• [EXERCISE INSTRUCTIONS] Copy every line below precisely, leaving nothing out.

• [SUPPLIED MATERIAL]
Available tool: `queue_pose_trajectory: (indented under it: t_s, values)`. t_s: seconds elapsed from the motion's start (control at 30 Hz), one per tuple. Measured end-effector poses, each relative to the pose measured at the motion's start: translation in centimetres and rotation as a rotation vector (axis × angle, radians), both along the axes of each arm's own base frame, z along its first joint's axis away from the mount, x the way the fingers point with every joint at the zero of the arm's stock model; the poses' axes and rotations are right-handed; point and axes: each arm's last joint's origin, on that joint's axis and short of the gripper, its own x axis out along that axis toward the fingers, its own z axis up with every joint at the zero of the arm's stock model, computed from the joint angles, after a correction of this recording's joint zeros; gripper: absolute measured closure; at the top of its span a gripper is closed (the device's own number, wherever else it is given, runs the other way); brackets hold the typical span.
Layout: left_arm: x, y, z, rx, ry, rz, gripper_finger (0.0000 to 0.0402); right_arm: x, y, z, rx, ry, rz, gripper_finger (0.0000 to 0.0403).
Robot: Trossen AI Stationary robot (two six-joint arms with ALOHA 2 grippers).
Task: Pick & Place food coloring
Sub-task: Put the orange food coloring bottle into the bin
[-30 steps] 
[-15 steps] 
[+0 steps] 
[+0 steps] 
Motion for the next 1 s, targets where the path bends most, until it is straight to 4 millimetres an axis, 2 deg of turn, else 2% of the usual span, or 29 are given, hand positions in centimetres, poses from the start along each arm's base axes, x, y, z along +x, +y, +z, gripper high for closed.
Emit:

• [ANSWER BOX]
Available tool: `queue_pose_trajectory: (indented under it: t_s, values)`. t_s: seconds elapsed from the motion's start (control at 30 Hz), one per tuple. Measured end-effector poses, each relative to the pose measured at the motion's start: translation in centimetres and rotation as a rotation vector (axis × angle, radians), both along the axes of each arm's own base frame, z along its first joint's axis away from the mount, x the way the fingers point with every joint at the zero of the arm's stock model; the poses' axes and rotations are right-handed; point and axes: each arm's last joint's origin, on that joint's axis and short of the gripper, its own x axis out along that axis toward the fingers, its own z axis up with every joint at the zero of the arm's stock model, computed from the joint angles, after a correction of this recording's joint zeros; gripper: absolute measured closure; at the top of its span a gripper is closed (the device's own number, wherever else it is given, runs the other way); brackets hold the typical span.
Layout: left_arm: x, y, z, rx, ry, rz, gripper_finger (0.0000 to 0.0402); right_arm: x, y, z, rx, ry, rz, gripper_finger (0.0000 to 0.0403).
Robot: Trossen AI Stationary robot (two six-joint arms with ALOHA 2 grippers).
Task: Pick & Place food coloring
Sub-task: Put the orange food coloring bottle into the bin
[-30 steps] 
[-15 steps] 
[+0 steps] 
[+0 steps] 
Motion for the next 1 s, targets where the path bends most, until it is straight to 4 millimetres an axis, 2 deg of turn, else 2% of the usual span, or 29 are given, hand positions in centimetres, poses from the start along each arm's base axes, x, y, z along +x, +y, +z, gripper high for closed.
Emit:

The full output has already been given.